• Exercise directions
If a line below includes the string "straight", copy it.
------ Study material
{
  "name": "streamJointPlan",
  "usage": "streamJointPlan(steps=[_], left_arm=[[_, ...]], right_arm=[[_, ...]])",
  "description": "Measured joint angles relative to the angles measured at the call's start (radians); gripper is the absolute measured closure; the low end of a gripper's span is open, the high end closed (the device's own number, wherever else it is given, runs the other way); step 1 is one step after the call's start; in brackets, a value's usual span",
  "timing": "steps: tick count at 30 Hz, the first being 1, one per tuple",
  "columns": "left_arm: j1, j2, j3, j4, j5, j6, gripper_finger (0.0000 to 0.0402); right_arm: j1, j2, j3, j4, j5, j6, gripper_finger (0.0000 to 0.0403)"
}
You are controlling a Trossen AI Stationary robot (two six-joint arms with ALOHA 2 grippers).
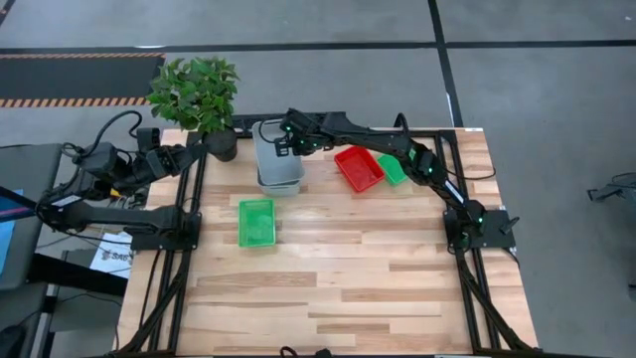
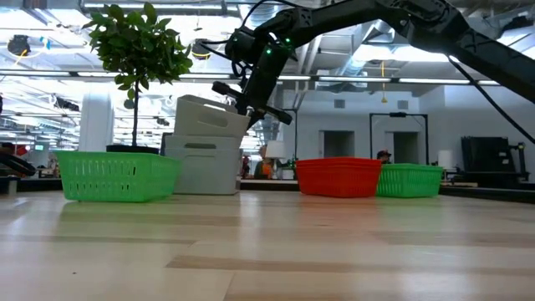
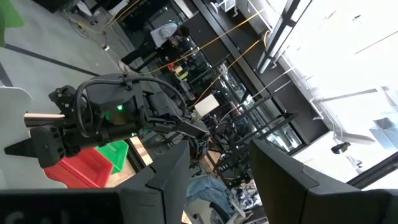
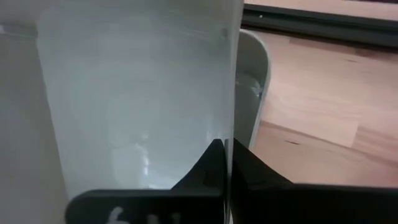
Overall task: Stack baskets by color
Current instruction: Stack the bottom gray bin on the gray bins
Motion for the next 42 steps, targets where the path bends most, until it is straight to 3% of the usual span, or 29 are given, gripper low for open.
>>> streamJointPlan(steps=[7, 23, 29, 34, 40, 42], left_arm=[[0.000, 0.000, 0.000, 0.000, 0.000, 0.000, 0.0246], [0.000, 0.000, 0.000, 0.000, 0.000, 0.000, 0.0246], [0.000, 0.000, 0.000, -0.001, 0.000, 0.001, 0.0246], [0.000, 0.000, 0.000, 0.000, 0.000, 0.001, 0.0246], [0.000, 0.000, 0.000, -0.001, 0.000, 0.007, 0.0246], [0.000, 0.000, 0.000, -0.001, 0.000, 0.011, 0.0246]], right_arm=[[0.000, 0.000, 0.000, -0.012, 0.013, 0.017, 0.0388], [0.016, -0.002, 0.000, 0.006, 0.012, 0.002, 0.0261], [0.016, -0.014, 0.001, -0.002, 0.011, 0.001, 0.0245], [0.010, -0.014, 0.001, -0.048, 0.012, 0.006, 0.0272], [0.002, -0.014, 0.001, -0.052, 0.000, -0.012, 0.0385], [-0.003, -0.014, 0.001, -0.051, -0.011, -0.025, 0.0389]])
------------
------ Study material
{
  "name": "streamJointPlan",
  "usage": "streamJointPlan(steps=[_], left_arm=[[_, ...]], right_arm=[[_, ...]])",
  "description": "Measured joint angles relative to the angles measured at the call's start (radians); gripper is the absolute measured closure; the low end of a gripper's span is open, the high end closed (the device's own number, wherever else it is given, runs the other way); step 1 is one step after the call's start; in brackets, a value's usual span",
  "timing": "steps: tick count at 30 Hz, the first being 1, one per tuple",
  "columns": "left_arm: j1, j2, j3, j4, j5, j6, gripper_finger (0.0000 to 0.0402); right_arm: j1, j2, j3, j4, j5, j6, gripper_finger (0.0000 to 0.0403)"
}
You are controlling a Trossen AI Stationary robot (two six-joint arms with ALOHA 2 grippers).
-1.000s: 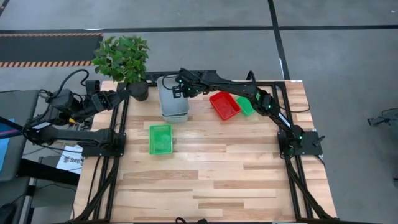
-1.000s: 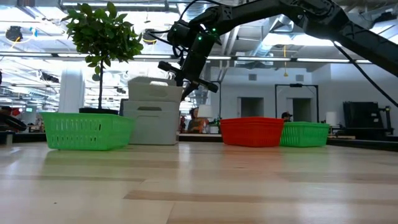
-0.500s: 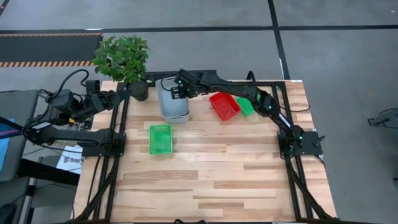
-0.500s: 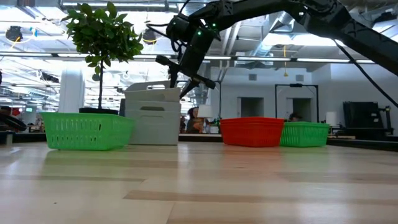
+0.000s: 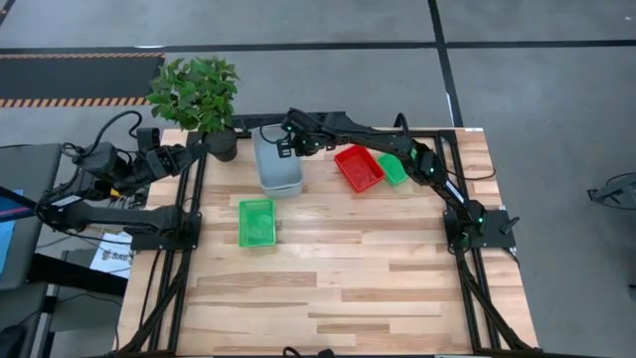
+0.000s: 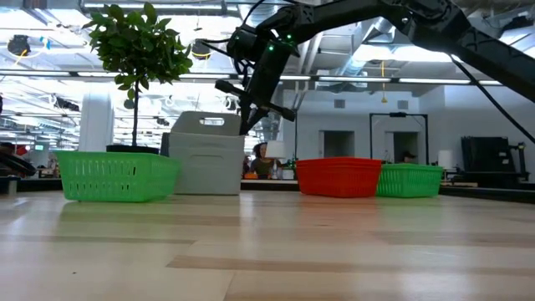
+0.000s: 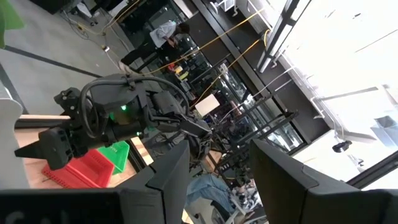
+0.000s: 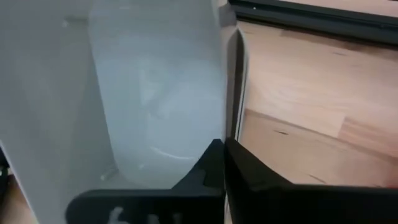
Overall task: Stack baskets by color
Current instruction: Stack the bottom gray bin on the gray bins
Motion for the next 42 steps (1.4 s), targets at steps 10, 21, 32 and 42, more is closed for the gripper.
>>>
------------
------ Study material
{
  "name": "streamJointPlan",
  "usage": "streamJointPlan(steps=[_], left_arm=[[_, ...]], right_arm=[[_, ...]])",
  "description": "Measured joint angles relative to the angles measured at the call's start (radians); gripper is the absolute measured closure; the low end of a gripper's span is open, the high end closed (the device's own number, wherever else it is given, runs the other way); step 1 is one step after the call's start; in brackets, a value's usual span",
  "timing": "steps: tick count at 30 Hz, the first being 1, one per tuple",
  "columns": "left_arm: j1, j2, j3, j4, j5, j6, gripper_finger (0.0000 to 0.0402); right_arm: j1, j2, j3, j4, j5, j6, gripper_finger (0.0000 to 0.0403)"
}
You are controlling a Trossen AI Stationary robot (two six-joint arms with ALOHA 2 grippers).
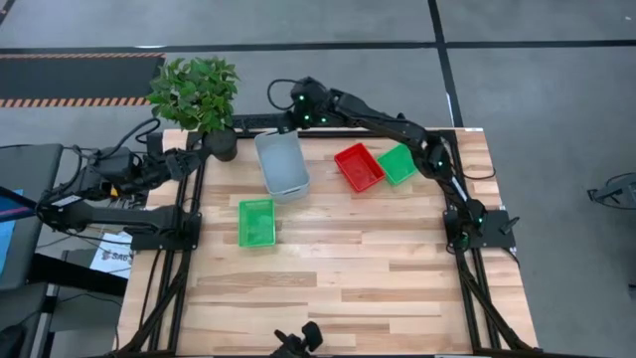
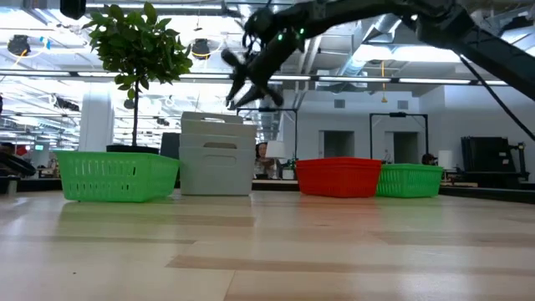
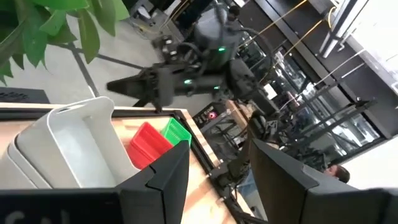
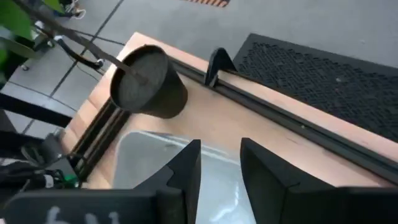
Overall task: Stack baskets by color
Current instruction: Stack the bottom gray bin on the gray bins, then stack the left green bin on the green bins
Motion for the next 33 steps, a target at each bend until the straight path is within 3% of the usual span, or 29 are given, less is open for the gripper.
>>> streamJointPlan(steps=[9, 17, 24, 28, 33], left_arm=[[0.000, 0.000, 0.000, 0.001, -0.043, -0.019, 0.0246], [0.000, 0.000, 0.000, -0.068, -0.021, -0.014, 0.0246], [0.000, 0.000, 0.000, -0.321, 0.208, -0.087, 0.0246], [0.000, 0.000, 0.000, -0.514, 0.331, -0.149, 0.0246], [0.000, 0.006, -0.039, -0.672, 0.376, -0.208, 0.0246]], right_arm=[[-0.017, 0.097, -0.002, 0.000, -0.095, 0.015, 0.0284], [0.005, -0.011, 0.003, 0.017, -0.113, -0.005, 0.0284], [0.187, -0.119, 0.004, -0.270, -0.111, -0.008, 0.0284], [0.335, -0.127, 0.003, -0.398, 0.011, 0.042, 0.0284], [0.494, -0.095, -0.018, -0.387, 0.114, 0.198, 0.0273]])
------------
• Answer space
Motion for the next 42 steps, targets where the path bends most, until it is straight to 3% of the usual span, or 29 are given, gripper low for open.
Motion for the next 33 steps, a target at each bend until the straight path is within 3% of the usual span, or 29 are given, less is open for the gripper.

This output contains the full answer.